In [48]:
import pandas as pd
df = pd.read_csv("../data/all_articles.csv")
df["published_at"].value_counts()
df = df[df["published_at"].isin(["2024-07-26", "2024-07-25"])]

In [49]:
import langchain
from langchain.chains.summarize import load_summarize_chain
from langchain_community.document_loaders import WebBaseLoader
from langchain_openai import ChatOpenAI
from dotenv import load_dotenv
from langchain_community.document_loaders import DataFrameLoader
load_dotenv()

loader = DataFrameLoader(df, page_content_column="content")
docs = loader.load()


#### Stuffing

In [42]:
llm = ChatOpenAI(temperature=0, model_name="gpt-3.5-turbo-1106")
chain = load_summarize_chain(llm, chain_type="stuff")
result = chain.invoke(docs)
print(result["output_text"])

# Does not work because it suerpasses the maximum context length allowed

Elon Musk's social media platform, X, has removed several cryptocurrency emojis, causing confusion and concern in the crypto community. The removal of the emojis, including Bitcoin, has led to speculation about its impact on the market. Meanwhile, the Web3 gaming industry is facing challenges with some projects failing to deliver on promises, while Nigeria's technology sector is developing the country's first artificial intelligence with the help of a local startup. JPMorgan Chase has launched an in-house AI product, and there are concerns about the impact of spot Ethereum ETFs on Bitcoin's price. Additionally, Hollywood video game performers are set to go on strike, and Google DeepMind's AI models have achieved breakthroughs in solving complex mathematics problems. Interpol has issued red notices for two Hong Kong crypto influencers wanted for theft, fraud, and money laundering.

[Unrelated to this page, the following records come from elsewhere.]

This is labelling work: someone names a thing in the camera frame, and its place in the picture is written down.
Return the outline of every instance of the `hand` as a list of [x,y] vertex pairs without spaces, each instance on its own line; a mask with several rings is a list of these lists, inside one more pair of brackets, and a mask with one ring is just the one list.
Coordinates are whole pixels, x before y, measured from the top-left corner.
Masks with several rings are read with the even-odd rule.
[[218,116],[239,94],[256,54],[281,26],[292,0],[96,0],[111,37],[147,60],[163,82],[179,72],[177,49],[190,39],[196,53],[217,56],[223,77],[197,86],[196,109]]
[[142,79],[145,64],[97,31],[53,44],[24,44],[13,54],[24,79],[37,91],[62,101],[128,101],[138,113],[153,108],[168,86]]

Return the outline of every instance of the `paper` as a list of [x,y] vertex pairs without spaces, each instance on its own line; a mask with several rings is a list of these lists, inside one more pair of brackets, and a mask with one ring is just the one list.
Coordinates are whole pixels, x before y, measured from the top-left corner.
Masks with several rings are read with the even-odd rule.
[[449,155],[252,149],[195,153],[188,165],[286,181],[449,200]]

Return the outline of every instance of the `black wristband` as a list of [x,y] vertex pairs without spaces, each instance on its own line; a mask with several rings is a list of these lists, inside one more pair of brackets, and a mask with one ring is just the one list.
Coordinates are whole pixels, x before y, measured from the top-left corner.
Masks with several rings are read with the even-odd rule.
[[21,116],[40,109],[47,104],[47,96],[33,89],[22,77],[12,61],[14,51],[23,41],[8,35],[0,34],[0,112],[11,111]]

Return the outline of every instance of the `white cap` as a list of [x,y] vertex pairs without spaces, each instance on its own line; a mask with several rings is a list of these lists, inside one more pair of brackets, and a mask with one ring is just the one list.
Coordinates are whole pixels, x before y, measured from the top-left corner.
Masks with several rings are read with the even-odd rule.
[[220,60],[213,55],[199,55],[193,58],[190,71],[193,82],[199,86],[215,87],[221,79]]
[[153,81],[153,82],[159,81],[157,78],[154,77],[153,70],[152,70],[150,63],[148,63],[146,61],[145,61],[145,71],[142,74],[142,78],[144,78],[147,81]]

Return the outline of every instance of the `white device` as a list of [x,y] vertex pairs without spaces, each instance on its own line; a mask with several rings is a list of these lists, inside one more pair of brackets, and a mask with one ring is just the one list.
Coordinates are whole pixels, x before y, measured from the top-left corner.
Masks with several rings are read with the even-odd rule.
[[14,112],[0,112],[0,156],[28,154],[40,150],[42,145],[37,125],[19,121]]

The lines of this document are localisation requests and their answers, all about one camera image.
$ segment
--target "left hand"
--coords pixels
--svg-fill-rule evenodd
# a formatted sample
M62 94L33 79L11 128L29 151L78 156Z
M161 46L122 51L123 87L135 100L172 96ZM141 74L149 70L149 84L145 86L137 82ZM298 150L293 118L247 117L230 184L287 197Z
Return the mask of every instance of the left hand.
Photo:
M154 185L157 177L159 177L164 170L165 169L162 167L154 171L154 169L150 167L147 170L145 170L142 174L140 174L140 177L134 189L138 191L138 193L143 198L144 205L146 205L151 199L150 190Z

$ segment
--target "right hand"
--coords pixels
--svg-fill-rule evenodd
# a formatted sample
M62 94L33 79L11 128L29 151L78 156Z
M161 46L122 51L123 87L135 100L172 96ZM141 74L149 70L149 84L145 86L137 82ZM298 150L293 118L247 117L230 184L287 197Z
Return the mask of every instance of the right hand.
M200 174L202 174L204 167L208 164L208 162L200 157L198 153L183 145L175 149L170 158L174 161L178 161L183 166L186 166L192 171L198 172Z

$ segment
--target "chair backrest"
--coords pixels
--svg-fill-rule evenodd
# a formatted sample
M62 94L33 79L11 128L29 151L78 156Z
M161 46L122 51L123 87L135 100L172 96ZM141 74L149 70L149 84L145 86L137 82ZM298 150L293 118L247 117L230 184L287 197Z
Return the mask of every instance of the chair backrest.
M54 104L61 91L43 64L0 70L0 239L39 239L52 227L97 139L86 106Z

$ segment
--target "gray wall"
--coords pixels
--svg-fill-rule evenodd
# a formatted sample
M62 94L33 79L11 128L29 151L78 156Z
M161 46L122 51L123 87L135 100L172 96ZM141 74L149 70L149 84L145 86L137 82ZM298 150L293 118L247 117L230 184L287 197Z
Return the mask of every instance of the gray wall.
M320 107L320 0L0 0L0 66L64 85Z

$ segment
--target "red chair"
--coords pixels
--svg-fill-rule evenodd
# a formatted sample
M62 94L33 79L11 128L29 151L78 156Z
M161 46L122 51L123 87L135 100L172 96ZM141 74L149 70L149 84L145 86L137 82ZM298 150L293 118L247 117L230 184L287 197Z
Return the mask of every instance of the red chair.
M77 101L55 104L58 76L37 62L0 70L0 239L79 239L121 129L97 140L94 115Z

Lastly, executives at Metaplanet and Semler Scientific have followed MicroStrategy's Bitcoin playbook to re

#### Map Reduce

In [43]:
from langchain.chains.combine_documents.stuff import StuffDocumentsChain
from langchain.chains.llm import LLMChain
from langchain_core.prompts import PromptTemplate
from langchain.chains import MapReduceDocumentsChain, ReduceDocumentsChain
from langchain_text_splitters import CharacterTextSplitter

llm = ChatOpenAI(temperature=0)

# Map
map_template = """The following is a set of documents
{docs}
Based on this list of docs, please identify the main themes 
Helpful Answer:"""
map_prompt = PromptTemplate.from_template(map_template)
map_chain = LLMChain(llm=llm, prompt=map_prompt)

# Reduce
reduce_template = """The following is set of summaries:
{docs}
Take these and distill it into a final, consolidated summary of the main themes. 
Helpful Answer:"""
reduce_prompt = PromptTemplate.from_template(reduce_template)
reduce_chain = LLMChain(llm=llm, prompt=reduce_prompt)

In [44]:
# Takes a list of documents, combines them into a single string, and passes this to an LLMChain
combine_documents_chain = StuffDocumentsChain(
    llm_chain=reduce_chain, document_variable_name="docs"
)

# Combines and iteratively reduces the mapped documents
reduce_documents_chain = ReduceDocumentsChain(
    # This is final chain that is called.
    combine_documents_chain=combine_documents_chain,
    # If documents exceed context for `StuffDocumentsChain`
    collapse_documents_chain=combine_documents_chain,
    # The maximum number of tokens to group documents into.
    token_max=8000,
)

In [46]:
# Combining documents by mapping a chain over them, then combining results
map_reduce_chain = MapReduceDocumentsChain(
    # Map chain
    llm_chain=map_chain,
    # Reduce chain
    reduce_documents_chain=reduce_documents_chain,
    # The variable name in the llm_chain to put the documents in
    document_variable_name="docs",
    # Return the results of the map steps in the output
    return_intermediate_steps=True,
)

text_splitter = CharacterTextSplitter.from_tiktoken_encoder(
    chunk_size=1000, chunk_overlap=0
)
split_docs = text_splitter.split_documents(docs)

In [47]:
result = map_reduce_chain.invoke(split_docs)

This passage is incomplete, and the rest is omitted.